## What to produce
Your answer should be the complete set of entries, transcribed exactly.

[Records excerpted from a collection]
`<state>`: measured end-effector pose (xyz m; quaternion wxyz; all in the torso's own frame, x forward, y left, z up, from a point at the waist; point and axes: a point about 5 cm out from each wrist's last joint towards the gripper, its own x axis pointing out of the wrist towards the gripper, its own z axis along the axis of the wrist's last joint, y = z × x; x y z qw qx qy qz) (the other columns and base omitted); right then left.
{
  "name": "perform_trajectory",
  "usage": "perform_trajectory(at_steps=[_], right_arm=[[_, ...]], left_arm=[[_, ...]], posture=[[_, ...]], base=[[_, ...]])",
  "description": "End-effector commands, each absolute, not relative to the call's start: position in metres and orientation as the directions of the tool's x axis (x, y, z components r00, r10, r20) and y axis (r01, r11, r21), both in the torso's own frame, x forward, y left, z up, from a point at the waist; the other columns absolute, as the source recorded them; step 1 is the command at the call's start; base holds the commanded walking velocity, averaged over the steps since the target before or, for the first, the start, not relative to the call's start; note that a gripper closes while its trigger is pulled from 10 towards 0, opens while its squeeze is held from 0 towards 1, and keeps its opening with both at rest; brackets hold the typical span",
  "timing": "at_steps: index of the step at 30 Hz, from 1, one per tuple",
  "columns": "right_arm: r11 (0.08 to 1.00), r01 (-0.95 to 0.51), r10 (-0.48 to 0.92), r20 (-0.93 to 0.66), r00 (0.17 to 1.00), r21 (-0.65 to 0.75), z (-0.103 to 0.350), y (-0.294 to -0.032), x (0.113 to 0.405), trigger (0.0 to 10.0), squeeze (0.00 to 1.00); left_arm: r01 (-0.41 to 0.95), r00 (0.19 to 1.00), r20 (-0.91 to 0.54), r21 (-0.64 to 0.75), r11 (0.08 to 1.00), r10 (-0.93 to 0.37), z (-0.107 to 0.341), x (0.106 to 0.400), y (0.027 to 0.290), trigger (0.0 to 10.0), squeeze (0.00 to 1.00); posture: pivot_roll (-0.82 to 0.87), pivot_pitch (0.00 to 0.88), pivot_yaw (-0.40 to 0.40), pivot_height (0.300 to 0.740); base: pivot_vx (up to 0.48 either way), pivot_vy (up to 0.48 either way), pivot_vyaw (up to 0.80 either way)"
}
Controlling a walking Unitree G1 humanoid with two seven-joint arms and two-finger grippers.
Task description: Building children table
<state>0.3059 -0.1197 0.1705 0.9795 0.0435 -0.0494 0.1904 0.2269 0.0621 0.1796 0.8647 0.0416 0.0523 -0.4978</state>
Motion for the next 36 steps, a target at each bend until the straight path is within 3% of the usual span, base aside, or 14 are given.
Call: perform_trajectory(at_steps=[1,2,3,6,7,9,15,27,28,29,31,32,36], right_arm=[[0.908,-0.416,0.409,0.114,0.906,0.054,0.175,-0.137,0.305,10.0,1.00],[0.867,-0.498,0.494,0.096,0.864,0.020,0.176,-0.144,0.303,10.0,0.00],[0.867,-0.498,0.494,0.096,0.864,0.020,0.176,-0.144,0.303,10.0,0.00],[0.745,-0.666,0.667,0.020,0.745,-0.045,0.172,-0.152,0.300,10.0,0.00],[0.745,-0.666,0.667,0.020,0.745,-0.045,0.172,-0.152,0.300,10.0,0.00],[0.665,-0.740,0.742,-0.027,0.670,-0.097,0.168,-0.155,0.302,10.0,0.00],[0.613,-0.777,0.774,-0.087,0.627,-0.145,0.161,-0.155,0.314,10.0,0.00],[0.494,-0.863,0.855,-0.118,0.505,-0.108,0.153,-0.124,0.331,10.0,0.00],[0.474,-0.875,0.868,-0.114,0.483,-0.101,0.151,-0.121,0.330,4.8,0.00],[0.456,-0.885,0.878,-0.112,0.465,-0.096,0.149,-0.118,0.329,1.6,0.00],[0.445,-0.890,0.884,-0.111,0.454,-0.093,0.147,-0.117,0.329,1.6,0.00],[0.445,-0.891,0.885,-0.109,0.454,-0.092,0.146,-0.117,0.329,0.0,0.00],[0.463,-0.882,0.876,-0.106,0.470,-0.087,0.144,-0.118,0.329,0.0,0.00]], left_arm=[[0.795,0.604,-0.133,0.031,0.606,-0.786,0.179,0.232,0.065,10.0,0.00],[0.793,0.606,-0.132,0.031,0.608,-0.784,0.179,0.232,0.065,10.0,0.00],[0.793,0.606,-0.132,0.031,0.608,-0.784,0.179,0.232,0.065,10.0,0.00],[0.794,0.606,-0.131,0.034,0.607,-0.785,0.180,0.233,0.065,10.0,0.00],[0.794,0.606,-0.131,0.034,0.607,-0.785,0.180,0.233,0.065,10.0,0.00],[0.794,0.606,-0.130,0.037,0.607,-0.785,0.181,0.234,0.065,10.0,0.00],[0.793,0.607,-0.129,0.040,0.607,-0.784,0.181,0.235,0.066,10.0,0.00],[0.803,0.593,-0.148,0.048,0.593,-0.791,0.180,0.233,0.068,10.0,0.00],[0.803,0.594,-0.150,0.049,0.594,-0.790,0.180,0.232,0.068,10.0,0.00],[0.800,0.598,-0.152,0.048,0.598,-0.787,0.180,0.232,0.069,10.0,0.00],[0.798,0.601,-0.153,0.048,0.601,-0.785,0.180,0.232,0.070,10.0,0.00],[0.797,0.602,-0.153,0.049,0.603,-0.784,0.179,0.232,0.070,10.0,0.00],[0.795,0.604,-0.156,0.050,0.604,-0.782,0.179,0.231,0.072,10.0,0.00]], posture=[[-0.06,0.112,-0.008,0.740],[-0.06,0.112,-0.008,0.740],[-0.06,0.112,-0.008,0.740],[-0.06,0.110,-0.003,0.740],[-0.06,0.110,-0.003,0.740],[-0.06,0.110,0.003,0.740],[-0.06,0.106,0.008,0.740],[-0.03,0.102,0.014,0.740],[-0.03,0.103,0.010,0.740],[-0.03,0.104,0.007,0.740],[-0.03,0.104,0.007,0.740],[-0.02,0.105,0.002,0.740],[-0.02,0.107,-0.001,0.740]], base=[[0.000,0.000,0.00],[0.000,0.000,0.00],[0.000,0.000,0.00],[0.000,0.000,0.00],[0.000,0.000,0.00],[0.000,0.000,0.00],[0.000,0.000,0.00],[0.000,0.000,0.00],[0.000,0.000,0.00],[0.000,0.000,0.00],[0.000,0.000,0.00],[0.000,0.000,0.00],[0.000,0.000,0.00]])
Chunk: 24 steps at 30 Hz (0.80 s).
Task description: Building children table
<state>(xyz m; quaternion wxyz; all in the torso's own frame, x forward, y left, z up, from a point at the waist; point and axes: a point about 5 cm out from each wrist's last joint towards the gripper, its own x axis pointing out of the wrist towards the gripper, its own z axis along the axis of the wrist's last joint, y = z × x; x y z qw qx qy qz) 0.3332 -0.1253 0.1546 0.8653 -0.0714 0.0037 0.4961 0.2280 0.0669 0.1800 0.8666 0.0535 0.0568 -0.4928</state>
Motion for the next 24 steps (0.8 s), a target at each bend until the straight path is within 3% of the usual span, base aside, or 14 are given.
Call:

## Answer below
`<state>`: measured end-effector pose (xyz m; quaternion wxyz; all in the torso's own frame, x forward, y left, z up, from a point at the waist; point and axes: a point about 5 cm out from each wrist's last joint towards the gripper, its own x axis pointing out of the wrist towards the gripper, its own z axis along the axis of the wrist's last joint, y = z × x; x y z qw qx qy qz) (the other columns and base omitted); right then left.
{
  "name": "perform_trajectory",
  "usage": "perform_trajectory(at_steps=[_], right_arm=[[_, ...]], left_arm=[[_, ...]], posture=[[_, ...]], base=[[_, ...]])",
  "description": "End-effector commands, each absolute, not relative to the call's start: position in metres and orientation as the directions of the tool's x axis (x, y, z components r00, r10, r20) and y axis (r01, r11, r21), both in the torso's own frame, x forward, y left, z up, from a point at the waist; the other columns absolute, as the source recorded them; step 1 is the command at the call's start; base holds the commanded walking velocity, averaged over the steps since the target before or, for the first, the start, not relative to the call's start; note that a gripper closes while its trigger is pulled from 10 towards 0, opens while its squeeze is held from 0 towards 1, and keeps its opening with both at rest; brackets hold the typical span",
  "timing": "at_steps: index of the step at 30 Hz, from 1, one per tuple",
  "columns": "right_arm: r11 (0.08 to 1.00), r01 (-0.95 to 0.51), r10 (-0.48 to 0.92), r20 (-0.93 to 0.66), r00 (0.17 to 1.00), r21 (-0.65 to 0.75), z (-0.103 to 0.350), y (-0.294 to -0.032), x (0.113 to 0.405), trigger (0.0 to 10.0), squeeze (0.00 to 1.00); left_arm: r01 (-0.41 to 0.95), r00 (0.19 to 1.00), r20 (-0.91 to 0.54), r21 (-0.64 to 0.75), r11 (0.08 to 1.00), r10 (-0.93 to 0.37), z (-0.107 to 0.341), x (0.106 to 0.400), y (0.027 to 0.290), trigger (0.0 to 10.0), squeeze (0.00 to 1.00); posture: pivot_roll (-0.82 to 0.87), pivot_pitch (0.00 to 0.88), pivot_yaw (-0.40 to 0.40), pivot_height (0.300 to 0.740); base: pivot_vx (up to 0.48 either way), pivot_vy (up to 0.48 either way), pivot_vyaw (up to 0.80 either way)"
}
Controlling a walking Unitree G1 humanoid with two seven-joint arms and two-finger grippers.
Task description: Building children table
<state>0.3059 -0.1197 0.1705 0.9795 0.0435 -0.0494 0.1904 0.2269 0.0621 0.1796 0.8647 0.0416 0.0523 -0.4978</state>
Motion for the next 36 steps, a target at each bend until the straight path is within 3% of the usual span, base aside, or 14 are given.
Call: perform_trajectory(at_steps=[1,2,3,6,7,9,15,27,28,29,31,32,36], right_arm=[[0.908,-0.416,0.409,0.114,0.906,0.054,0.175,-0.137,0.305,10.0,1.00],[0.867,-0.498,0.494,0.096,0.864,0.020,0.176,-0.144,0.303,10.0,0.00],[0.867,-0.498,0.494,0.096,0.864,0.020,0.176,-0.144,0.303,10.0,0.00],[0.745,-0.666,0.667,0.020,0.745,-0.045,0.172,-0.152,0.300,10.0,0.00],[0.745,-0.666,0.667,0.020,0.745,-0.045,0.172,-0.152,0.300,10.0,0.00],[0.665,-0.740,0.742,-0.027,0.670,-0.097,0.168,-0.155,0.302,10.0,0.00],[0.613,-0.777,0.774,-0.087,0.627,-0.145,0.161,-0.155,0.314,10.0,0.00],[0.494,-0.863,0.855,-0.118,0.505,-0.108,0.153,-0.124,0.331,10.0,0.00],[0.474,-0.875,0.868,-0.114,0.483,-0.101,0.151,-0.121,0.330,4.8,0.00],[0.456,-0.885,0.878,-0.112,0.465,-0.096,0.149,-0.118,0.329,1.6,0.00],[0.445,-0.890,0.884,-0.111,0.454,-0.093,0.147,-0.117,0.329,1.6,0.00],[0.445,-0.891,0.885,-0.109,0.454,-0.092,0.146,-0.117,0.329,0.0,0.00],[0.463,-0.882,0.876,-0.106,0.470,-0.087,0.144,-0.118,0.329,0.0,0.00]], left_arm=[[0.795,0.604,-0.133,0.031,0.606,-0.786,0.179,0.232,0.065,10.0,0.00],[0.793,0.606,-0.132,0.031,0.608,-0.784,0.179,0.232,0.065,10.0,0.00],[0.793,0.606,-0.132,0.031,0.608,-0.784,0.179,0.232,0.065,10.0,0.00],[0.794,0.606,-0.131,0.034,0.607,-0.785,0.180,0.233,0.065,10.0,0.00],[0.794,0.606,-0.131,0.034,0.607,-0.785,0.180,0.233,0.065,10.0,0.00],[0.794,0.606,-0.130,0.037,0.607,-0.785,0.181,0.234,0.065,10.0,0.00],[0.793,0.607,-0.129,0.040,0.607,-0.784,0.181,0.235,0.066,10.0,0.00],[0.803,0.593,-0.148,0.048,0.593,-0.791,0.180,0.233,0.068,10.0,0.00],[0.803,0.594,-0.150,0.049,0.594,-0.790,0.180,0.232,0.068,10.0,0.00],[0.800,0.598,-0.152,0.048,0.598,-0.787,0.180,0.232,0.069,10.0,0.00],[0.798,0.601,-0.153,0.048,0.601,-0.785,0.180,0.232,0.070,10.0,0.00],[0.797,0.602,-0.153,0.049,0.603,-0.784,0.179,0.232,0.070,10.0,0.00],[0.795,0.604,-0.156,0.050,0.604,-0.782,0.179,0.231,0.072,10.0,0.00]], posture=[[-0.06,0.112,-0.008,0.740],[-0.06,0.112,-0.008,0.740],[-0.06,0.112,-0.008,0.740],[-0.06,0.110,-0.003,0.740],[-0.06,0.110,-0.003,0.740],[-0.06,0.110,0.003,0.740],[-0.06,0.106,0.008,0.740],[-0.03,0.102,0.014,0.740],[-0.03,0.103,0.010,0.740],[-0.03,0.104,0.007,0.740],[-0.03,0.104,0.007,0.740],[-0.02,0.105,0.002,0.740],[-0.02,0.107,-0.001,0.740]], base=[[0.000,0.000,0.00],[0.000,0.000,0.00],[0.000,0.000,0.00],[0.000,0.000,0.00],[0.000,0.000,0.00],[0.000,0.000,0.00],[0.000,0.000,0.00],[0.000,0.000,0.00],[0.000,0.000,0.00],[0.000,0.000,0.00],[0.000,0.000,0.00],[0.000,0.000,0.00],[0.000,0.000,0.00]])
Chunk: 24 steps at 30 Hz (0.80 s).
Task description: Building children table
<state>(xyz m; quaternion wxyz; all in the torso's own frame, x forward, y left, z up, from a point at the waist; point and axes: a point about 5 cm out from each wrist's last joint towards the gripper, its own x axis pointing out of the wrist towards the gripper, its own z axis along the axis of the wrist's last joint, y = z × x; x y z qw qx qy qz) 0.3332 -0.1253 0.1546 0.8653 -0.0714 0.0037 0.4961 0.2280 0.0669 0.1800 0.8666 0.0535 0.0568 -0.4928</state>
Motion for the next 24 steps (0.8 s), a target at each bend until the straight path is within 3% of the usual span, base aside, or 14 are given.
Call:

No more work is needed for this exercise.